WHAT YOU NEED TO DO ▸
Every line from the top of the material through the line holding "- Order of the" should be copied exactly, and only those lines.

DATA SHOWN ▸
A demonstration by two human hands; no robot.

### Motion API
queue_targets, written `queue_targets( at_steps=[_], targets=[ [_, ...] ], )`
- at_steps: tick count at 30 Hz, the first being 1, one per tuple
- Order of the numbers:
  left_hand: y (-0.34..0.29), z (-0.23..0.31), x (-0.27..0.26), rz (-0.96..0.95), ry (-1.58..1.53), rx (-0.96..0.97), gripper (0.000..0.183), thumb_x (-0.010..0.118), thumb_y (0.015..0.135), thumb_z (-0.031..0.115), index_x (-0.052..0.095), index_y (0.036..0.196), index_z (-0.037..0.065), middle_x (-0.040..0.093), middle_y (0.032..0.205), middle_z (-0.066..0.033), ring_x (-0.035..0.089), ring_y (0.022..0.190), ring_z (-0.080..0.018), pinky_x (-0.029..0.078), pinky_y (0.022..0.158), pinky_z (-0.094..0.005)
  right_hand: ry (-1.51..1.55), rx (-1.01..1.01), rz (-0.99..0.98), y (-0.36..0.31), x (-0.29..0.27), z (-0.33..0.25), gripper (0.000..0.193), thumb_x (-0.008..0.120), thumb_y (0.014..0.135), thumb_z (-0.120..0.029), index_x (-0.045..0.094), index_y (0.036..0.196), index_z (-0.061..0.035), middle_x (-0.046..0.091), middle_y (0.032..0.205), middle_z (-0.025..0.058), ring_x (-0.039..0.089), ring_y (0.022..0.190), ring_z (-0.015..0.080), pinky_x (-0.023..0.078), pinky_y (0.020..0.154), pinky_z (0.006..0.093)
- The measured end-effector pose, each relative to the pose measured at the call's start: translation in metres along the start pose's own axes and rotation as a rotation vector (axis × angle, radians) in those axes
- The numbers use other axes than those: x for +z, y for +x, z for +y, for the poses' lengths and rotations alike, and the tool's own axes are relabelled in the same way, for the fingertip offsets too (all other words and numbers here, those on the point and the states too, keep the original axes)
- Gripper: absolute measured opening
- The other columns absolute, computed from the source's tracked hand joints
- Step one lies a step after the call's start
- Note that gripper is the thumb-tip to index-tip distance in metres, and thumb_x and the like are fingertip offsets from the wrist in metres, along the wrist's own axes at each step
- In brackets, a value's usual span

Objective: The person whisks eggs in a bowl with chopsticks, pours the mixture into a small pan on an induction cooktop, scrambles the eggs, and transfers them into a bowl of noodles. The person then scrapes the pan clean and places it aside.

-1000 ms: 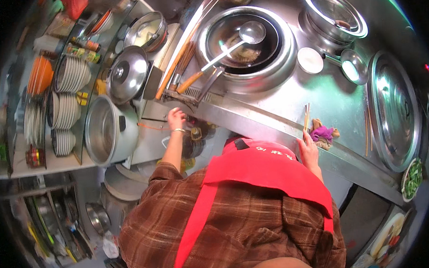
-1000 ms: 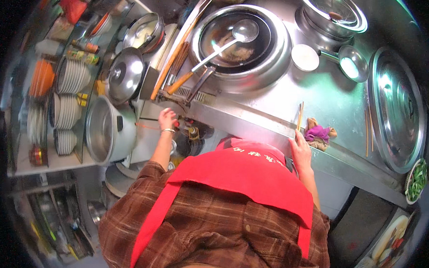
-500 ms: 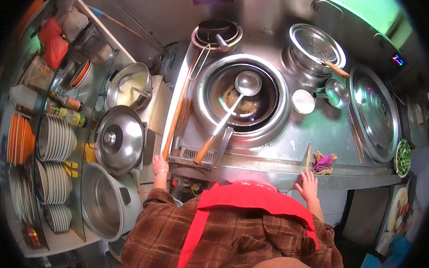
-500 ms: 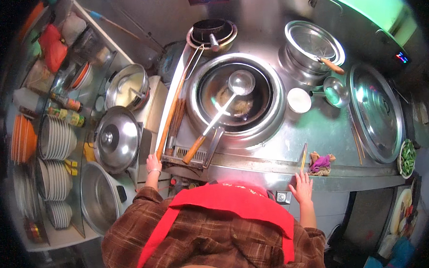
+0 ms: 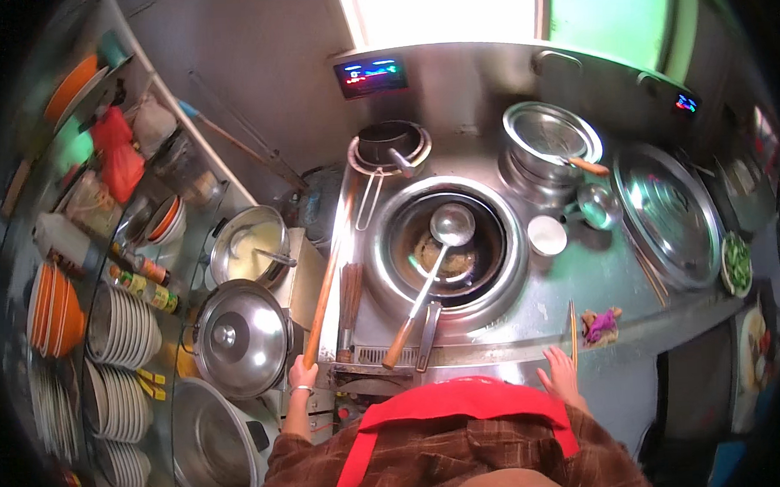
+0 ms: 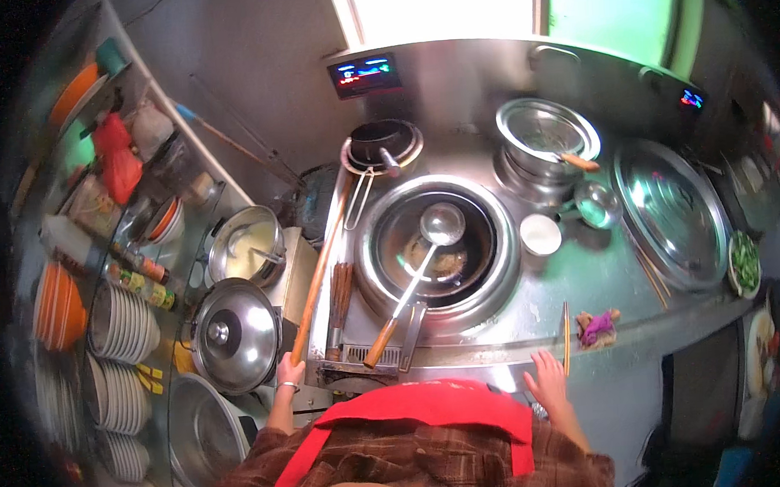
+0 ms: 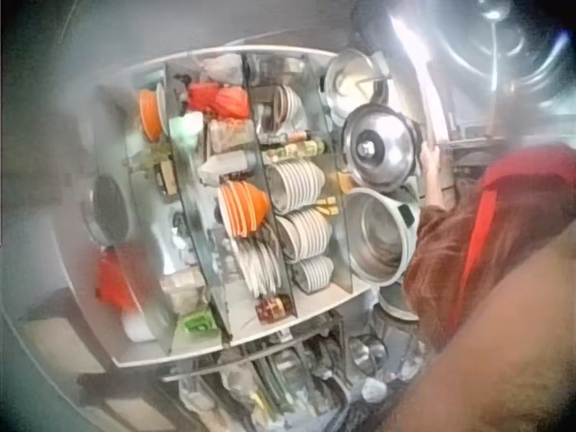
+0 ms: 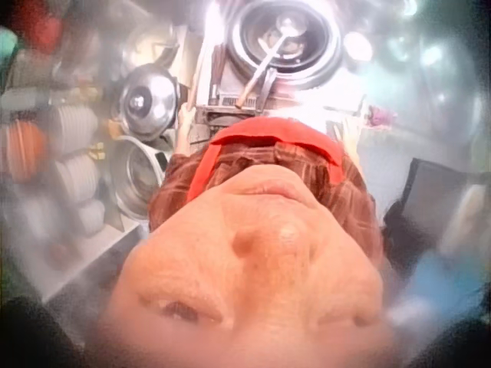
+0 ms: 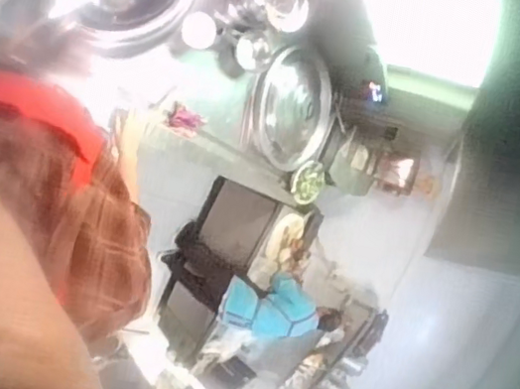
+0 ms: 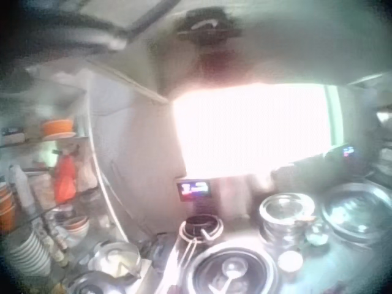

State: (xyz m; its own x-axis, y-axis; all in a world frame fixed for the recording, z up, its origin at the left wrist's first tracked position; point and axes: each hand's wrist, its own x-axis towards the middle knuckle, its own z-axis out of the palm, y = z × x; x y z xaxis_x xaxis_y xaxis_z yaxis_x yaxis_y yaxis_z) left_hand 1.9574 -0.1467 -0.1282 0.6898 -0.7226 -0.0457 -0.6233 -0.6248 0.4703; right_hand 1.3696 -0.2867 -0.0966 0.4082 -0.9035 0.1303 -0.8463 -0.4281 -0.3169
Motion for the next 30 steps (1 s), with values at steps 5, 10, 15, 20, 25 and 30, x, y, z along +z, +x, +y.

WRITTEN RESPONSE ▸
A demonstration by two human hands; no robot.

### Motion API
queue_targets, written `queue_targets( at_steps=[_], targets=[ [_, ...] ], )`
- at_steps: tick count at 30 Hz, the first being 1, one per tuple
- Order of the numbers:

The output is finished.